• [TASK DETAILS]
Going through the entries below, copy out each line that contains "left".

____________

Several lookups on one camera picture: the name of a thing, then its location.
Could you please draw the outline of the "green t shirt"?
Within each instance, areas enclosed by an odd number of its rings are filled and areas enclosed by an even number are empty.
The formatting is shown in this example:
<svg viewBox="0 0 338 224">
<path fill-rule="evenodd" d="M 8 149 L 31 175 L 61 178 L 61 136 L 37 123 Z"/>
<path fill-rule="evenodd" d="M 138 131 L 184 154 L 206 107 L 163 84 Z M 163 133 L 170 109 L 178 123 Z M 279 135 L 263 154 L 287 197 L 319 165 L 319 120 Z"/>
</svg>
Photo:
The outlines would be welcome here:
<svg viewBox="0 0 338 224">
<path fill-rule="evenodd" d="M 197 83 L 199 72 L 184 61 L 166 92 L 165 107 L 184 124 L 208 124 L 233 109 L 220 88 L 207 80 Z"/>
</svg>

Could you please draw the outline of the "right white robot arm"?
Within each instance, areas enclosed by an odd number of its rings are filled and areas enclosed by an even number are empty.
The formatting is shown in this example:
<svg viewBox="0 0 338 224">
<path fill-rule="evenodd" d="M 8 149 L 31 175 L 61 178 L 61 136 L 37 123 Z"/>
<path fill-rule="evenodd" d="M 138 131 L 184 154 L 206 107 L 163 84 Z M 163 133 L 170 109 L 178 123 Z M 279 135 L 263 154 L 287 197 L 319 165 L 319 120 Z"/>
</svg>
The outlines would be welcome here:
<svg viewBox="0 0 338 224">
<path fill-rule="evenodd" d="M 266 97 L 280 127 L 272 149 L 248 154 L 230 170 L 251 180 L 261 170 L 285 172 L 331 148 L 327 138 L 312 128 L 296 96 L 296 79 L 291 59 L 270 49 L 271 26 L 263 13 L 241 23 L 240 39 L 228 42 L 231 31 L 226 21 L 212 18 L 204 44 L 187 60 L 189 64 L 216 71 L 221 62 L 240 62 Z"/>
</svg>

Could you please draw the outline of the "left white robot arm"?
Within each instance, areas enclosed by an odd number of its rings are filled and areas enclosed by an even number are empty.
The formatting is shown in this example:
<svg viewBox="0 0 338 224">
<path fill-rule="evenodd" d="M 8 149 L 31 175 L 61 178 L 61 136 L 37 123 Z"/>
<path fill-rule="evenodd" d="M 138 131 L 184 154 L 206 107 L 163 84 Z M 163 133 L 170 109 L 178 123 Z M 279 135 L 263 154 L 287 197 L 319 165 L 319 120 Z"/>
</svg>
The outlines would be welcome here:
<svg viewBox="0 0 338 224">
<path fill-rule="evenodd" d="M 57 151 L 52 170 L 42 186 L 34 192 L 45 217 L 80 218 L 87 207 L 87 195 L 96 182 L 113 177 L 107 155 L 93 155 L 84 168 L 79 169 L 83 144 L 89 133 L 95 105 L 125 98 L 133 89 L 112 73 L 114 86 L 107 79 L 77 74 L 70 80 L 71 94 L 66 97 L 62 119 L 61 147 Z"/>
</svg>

____________

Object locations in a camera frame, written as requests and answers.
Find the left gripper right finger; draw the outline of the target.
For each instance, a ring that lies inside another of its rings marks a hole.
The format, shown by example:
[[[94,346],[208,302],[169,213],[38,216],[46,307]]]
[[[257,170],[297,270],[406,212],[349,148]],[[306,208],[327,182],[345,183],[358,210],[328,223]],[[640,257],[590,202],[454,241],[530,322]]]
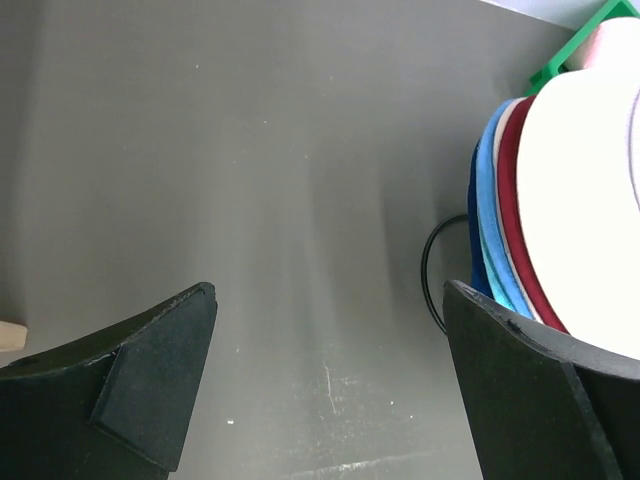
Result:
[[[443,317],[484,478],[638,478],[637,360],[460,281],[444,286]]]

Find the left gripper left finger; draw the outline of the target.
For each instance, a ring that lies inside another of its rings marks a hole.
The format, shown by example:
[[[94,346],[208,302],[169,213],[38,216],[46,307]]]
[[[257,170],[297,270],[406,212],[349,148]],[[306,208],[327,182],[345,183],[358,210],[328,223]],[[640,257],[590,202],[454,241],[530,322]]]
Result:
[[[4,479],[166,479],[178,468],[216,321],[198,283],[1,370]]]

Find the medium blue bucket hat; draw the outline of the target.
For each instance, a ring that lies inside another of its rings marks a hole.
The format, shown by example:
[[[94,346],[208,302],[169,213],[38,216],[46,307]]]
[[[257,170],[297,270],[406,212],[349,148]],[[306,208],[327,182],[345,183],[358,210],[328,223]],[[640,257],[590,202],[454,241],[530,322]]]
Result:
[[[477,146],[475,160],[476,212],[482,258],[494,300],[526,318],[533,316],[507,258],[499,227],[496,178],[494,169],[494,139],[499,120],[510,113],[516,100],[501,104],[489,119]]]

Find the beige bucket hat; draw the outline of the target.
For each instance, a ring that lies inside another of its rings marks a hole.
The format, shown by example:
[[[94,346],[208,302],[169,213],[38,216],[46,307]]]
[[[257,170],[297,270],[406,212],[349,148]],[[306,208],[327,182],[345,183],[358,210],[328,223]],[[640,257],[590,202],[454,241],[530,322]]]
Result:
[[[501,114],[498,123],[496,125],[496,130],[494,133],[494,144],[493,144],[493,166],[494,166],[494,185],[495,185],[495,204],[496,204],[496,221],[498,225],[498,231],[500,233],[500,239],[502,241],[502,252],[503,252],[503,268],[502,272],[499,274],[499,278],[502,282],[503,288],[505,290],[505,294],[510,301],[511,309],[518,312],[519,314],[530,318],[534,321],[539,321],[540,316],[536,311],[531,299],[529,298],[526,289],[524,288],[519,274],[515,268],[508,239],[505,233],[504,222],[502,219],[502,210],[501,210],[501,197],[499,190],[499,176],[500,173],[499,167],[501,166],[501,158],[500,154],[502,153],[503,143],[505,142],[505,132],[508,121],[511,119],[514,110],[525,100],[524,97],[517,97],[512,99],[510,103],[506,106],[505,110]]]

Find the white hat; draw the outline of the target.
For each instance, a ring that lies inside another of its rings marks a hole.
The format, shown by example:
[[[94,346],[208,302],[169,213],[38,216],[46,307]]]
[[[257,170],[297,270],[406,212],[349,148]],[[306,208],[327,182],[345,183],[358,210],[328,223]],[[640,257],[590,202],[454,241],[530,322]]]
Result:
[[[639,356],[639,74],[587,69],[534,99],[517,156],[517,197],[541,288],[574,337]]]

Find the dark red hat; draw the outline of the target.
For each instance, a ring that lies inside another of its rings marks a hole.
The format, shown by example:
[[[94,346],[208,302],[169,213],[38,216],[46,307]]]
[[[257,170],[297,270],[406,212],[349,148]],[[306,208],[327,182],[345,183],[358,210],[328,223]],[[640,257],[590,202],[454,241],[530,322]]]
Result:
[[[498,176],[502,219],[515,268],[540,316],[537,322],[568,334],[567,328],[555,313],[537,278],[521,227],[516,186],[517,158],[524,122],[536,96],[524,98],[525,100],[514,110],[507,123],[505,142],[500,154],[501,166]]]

____________

• [REPLY]
Could you please draw the outline of the "left white robot arm"?
Find the left gripper right finger; draw the outline of the target.
Find the left gripper left finger; draw the outline of the target.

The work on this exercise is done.